### Items from a dataset
+--

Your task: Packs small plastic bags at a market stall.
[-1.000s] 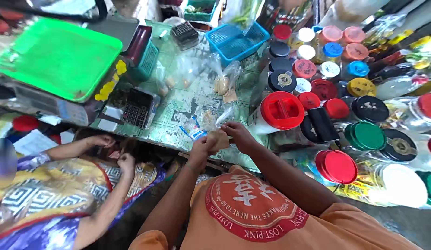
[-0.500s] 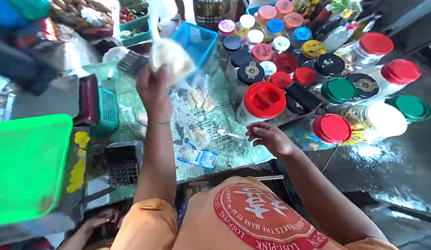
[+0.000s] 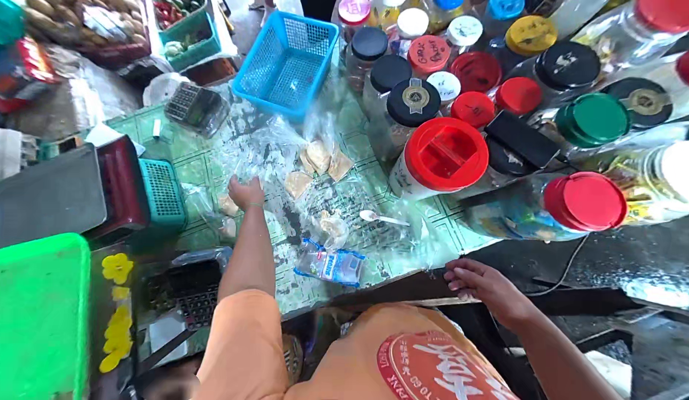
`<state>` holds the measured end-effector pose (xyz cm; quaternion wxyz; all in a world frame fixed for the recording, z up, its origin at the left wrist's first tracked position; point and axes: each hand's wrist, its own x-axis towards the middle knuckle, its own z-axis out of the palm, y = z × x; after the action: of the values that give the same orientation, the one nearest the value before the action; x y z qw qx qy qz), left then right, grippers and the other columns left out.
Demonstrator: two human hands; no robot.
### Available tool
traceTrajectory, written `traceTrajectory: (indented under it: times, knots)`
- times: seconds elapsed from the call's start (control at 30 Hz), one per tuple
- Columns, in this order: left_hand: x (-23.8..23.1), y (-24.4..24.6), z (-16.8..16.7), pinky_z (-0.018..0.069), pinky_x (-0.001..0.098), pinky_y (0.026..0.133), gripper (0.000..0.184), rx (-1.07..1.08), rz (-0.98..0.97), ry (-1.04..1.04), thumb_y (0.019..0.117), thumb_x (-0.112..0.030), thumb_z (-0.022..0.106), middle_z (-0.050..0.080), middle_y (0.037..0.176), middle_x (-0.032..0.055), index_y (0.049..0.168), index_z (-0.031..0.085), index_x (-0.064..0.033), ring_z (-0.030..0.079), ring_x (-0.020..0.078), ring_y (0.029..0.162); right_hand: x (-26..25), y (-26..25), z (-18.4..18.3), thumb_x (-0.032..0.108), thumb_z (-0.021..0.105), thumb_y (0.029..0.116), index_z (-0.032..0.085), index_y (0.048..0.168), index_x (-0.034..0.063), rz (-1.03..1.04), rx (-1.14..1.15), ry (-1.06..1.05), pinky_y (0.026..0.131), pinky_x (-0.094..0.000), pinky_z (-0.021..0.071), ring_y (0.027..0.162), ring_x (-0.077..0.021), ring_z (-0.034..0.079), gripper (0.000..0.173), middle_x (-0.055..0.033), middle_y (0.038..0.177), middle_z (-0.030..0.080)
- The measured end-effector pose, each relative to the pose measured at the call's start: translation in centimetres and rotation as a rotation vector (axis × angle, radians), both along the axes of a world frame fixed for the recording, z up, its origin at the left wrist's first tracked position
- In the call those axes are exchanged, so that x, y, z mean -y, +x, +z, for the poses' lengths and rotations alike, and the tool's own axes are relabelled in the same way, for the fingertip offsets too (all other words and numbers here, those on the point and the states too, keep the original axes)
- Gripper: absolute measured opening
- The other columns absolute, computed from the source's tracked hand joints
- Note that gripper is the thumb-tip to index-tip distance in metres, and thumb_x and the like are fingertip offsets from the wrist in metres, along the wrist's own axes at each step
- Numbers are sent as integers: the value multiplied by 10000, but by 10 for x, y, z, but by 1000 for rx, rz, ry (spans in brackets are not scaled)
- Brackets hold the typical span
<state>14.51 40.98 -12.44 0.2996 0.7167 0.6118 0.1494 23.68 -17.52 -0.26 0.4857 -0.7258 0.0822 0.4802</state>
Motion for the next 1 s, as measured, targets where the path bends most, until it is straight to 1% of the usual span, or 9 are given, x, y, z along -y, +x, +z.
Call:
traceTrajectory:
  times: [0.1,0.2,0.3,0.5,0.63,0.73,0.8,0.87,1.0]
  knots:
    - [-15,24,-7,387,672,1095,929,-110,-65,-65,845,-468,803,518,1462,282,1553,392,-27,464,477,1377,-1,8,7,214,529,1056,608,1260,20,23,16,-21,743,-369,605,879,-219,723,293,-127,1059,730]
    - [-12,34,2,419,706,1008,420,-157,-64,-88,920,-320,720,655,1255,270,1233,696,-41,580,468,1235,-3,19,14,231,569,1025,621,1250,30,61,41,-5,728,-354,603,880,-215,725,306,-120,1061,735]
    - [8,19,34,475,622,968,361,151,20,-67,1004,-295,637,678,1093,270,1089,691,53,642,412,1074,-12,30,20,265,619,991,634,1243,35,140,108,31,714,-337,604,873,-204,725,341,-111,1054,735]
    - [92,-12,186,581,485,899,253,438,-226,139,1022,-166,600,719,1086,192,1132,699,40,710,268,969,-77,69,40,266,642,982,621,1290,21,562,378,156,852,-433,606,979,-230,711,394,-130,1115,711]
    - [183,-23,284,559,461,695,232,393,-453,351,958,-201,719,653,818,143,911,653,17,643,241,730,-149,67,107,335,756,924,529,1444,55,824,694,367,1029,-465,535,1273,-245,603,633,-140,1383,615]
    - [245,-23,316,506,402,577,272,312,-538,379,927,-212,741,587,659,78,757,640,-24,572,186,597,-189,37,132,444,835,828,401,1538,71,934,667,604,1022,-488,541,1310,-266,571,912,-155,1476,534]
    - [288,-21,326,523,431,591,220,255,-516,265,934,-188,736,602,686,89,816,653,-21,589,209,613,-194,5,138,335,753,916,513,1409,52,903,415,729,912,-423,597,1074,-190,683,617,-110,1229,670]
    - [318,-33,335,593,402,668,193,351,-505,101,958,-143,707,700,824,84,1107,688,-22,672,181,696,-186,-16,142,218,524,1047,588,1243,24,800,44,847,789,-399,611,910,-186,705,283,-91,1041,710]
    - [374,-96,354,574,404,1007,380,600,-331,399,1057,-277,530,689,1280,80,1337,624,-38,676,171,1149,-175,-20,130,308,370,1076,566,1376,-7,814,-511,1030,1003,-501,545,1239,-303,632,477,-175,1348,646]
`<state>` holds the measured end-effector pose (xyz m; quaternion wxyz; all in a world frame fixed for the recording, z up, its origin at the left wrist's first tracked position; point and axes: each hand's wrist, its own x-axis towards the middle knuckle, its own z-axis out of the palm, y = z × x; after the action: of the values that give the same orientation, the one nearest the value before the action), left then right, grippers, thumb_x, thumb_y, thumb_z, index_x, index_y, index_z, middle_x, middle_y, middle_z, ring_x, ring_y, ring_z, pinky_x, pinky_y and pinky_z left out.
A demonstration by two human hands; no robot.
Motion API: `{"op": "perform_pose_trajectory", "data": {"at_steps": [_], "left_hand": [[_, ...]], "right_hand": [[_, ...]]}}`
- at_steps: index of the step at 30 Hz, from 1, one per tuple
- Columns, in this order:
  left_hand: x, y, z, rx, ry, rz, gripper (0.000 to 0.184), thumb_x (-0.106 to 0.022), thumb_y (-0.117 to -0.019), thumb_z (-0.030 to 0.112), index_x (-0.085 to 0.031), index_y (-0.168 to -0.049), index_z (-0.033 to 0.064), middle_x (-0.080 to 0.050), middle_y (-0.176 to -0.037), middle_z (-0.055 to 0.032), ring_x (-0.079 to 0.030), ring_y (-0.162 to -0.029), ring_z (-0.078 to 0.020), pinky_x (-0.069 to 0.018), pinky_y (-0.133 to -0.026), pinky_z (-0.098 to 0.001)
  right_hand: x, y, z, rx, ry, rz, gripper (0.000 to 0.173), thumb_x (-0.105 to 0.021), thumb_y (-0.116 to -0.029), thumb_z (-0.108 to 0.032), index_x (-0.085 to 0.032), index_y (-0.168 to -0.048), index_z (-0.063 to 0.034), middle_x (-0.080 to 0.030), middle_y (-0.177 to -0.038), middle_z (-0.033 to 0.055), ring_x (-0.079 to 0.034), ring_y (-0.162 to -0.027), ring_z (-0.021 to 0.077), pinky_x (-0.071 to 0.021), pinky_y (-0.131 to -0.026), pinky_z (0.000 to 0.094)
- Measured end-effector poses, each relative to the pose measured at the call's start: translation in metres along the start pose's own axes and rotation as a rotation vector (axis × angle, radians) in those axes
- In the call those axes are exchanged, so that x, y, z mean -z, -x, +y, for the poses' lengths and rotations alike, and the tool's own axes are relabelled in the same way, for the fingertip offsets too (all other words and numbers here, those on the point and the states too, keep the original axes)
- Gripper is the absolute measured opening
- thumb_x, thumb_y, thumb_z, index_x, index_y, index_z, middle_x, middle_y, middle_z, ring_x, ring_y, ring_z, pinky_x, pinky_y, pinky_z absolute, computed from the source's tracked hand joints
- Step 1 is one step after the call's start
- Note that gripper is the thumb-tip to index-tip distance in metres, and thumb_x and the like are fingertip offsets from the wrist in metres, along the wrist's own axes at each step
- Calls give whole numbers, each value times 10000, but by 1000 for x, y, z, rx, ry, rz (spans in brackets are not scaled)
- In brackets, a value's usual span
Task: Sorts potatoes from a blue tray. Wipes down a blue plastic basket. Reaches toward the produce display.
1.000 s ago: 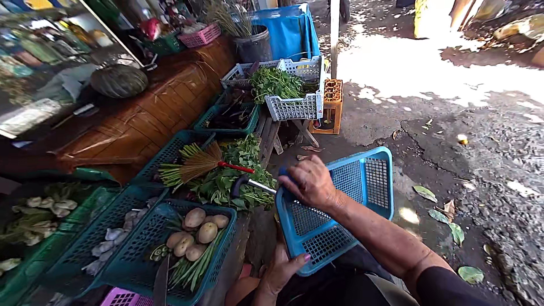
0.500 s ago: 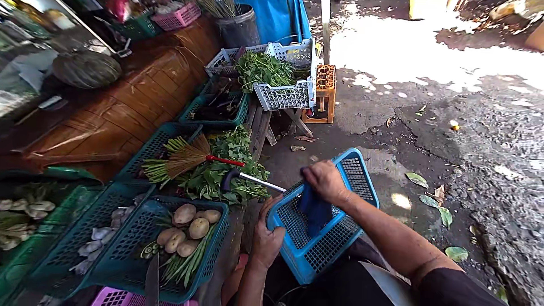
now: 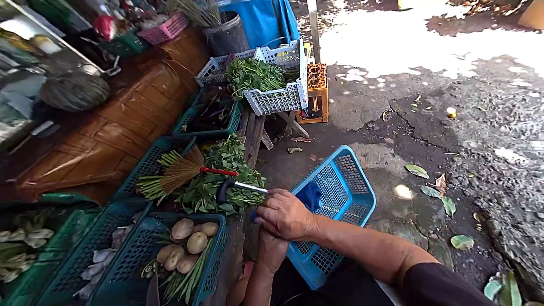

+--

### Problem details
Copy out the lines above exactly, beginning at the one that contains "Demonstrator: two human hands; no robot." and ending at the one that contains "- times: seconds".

### Result for this task
Demonstrator: two human hands; no robot.
### Available tool
traceTrajectory, written `traceTrajectory: (indented under it: times, knots)`
- times: seconds elapsed from the call's start (control at 30 Hz), one per tuple

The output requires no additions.